I did respond to Kristen's email just last week with some of my thoughts about the challenges of losing an only child. I see these differences within myself that I do not necessarily see in others (others who may have lost a child to cancer but have surviving children). Yes they are grieving for sure over the child they lost, their lives have been tragically altered, but it is different is all I can say. I do not want to disrespect these individuals in any way or speak for their grief. I can only speak for myself. I can only speak for the fact that I have no more Mother's Days. There are no milestones of any kind now to comment on, no graduations for any children, no child news of any kind to report, no reason to pull it together because there is no other child to support, there will be no high school graduations, no college to worry about, no weddings, no grand children, and no one to help me as I age. No one to inherit anything that I may have, and the list goes on. Get the picture?! There are big, big differences with losing an only child both emotionally, physically, financially, and you name it. These are just the tangible differences.
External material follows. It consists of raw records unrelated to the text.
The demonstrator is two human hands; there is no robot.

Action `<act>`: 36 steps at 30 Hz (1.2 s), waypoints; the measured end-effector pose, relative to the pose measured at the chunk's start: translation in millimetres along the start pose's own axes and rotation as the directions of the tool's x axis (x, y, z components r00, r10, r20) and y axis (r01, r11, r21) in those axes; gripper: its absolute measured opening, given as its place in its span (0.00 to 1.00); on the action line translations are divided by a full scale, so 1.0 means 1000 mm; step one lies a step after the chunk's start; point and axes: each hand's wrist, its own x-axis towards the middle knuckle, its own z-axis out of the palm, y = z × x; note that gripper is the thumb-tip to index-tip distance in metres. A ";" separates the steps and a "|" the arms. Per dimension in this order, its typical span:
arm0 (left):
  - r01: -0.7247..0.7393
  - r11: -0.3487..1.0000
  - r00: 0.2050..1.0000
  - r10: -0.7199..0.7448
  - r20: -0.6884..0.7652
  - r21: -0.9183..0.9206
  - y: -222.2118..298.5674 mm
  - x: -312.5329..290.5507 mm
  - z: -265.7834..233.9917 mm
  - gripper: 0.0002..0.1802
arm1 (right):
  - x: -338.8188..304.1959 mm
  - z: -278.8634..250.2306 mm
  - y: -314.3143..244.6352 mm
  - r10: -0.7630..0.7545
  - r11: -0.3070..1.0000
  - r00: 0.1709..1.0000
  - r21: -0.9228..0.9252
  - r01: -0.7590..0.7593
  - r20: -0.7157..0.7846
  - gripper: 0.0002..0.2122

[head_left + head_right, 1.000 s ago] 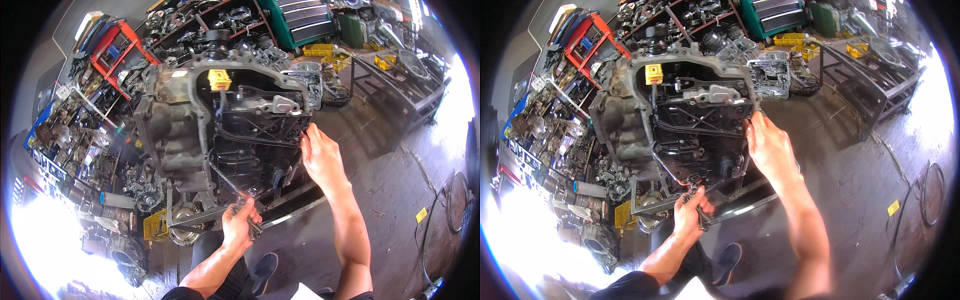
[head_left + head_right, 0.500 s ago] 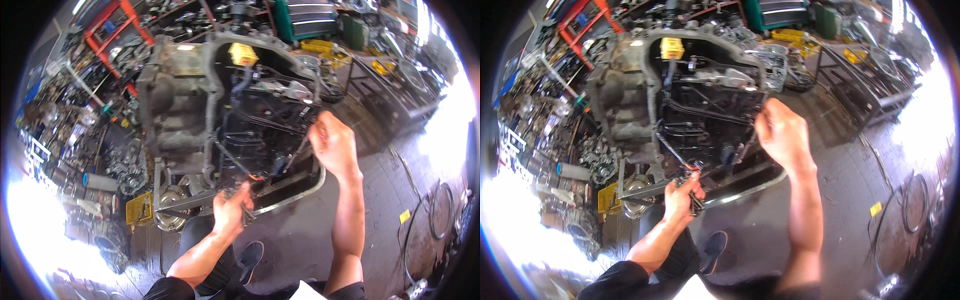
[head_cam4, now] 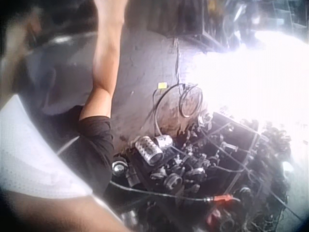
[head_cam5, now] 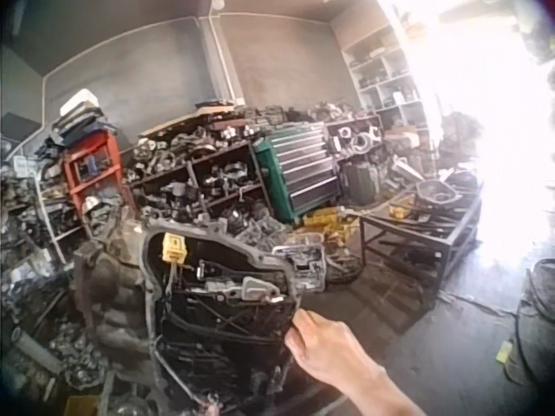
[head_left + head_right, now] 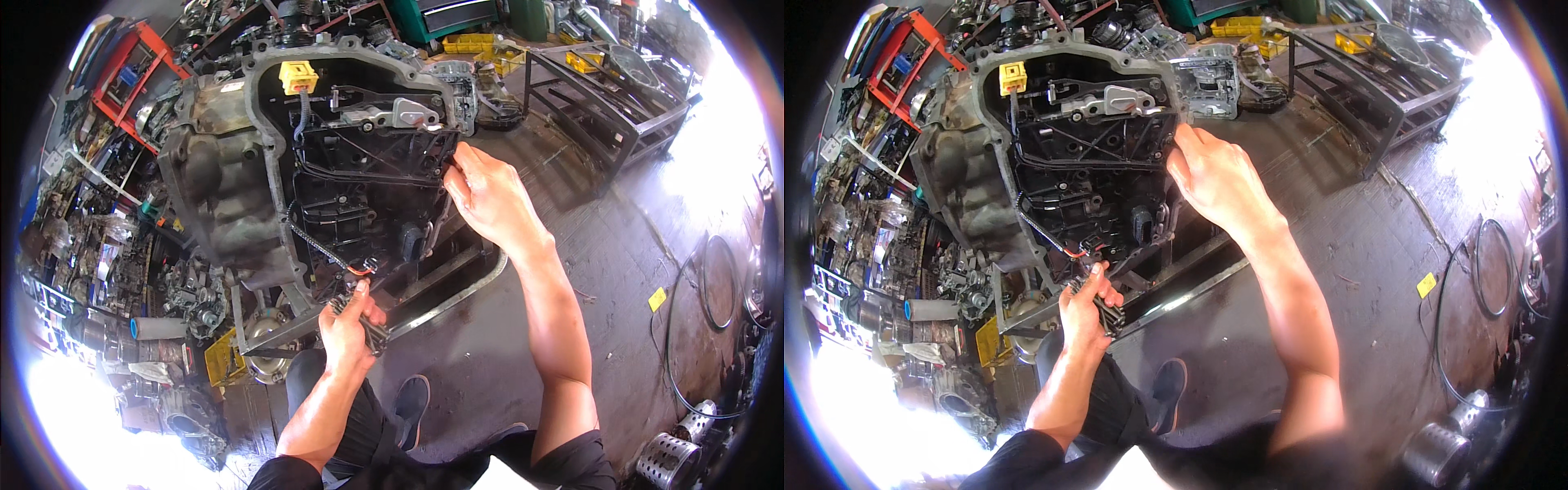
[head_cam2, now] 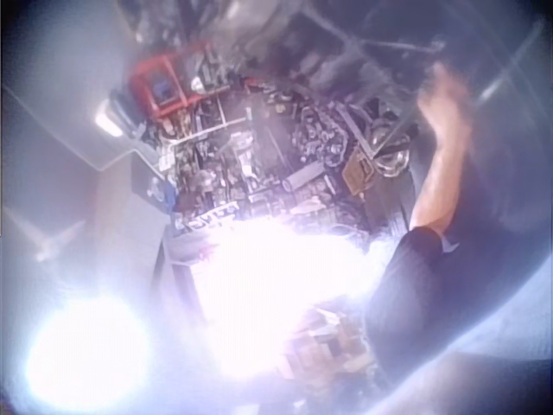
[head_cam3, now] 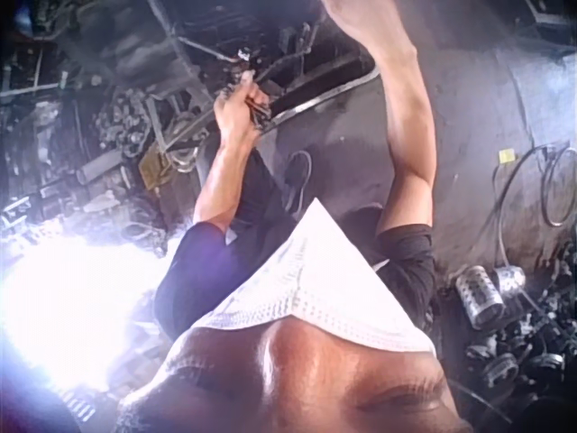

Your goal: The person aligns and installs a valve body into a transmission case, then retrieves and cleans bolts before fastening the assembly. The person handles the valve body, transmission case, and bolts, using a screwdriver to tighten the bolts.

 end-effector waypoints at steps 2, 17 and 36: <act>0.006 1.000 1.000 -0.006 -0.012 0.009 0.000 0.000 0.001 0.17 | -0.001 0.002 -0.002 -0.009 1.000 1.000 -0.020 0.009 -0.020 0.07; 0.014 0.999 1.000 -0.014 -0.015 0.039 0.002 0.000 0.000 0.19 | 0.001 0.009 -0.006 -0.040 0.999 0.993 -0.034 0.037 -0.114 0.09; -0.004 0.999 1.000 0.004 0.000 0.046 0.001 0.001 0.001 0.18 | 0.003 0.015 -0.016 0.324 0.922 0.943 0.244 -0.299 -0.069 0.14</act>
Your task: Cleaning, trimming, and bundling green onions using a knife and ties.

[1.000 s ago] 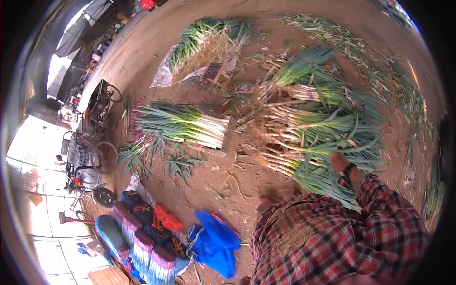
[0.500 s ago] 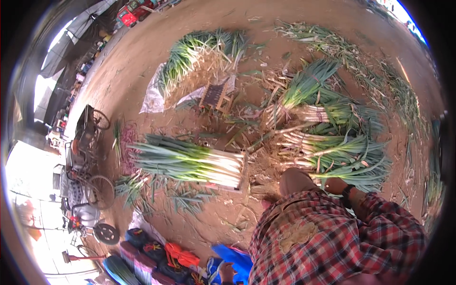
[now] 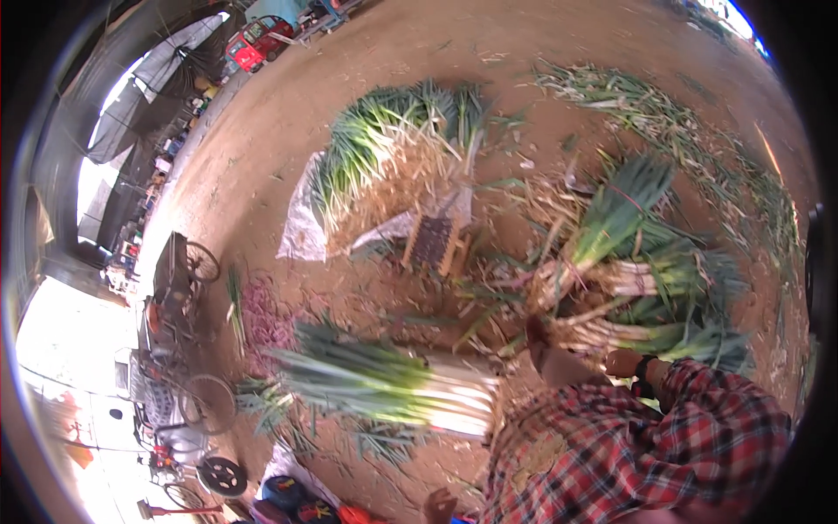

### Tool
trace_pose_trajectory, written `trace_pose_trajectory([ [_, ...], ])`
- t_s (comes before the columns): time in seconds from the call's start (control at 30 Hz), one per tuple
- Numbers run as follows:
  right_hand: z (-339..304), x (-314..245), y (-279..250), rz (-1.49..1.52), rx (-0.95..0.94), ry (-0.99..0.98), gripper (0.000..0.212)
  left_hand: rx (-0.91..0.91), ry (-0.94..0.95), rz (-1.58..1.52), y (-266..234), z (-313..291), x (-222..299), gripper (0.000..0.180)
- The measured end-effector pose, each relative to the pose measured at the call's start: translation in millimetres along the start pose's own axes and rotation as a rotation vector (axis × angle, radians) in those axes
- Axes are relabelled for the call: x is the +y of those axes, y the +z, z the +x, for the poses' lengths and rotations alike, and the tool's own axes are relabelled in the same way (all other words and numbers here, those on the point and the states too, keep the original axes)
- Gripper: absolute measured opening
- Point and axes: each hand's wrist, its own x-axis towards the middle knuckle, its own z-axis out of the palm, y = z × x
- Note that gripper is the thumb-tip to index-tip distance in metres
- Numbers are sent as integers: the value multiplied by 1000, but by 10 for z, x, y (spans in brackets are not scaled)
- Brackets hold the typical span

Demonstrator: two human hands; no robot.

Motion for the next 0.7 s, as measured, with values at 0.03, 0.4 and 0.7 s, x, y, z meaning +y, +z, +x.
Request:
trace_pose_trajectory([
  [0.03, 270, 69, -248, -34, 47, 27, 23, -21, -42, 50, -25, 153, 120, 41],
  [0.4, 998, 312, -1672, -99, -121, -111, 23, -29, 362, 47, 158, 2087, 1459, 24],
  [0.7, 965, 273, -2232, 410, 87, 69, 28, -138, 667, 670, 1219, 3626, 3766, 34],
])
In line with this conversation, I was chatting back and forth today with my friend in cancer, who is also a mom who lost an only child to cancer. My friend was getting a test done at the hospital. While at the hospital she was in a room with two nurses who were having idyll conversation back and forth with each other in front of my friend. The subject matter of choice was Father's Day! Now to the average person such a topic would be harmless, but to us, this is anything but harmless or idyll. A part of me wonders..... would any mom who lost a child to cancer feel threatened by Father's Day conversation? Or is this something that mothers who lost an only child feel more bothered by?! I don't know, maybe this is a ridiculous question. But I do know that parents who lost onlys tend to have more extreme reactions to holidays and to what they lost and what is no longer present in their lives now, what life no longer looks like for them, and how it seems impossible to get back on any sort of track. Finding happiness for us is much harder because we lost our identity, in many cases our social network, and we are not only faced with the trauma and loss of a child but the crisis of who we are and what are own futures will look like. It is simply perplexing and all the while we have to navigate in a world where typical and everyday conversations set us off constantly! Constantly! At first I thought it was just me, but now when I see it through my friend in cancer's eyes, I see....... NO IT ISN'T ME! The problem isn't with me, or US, the problem lies with the hand we have been dealt.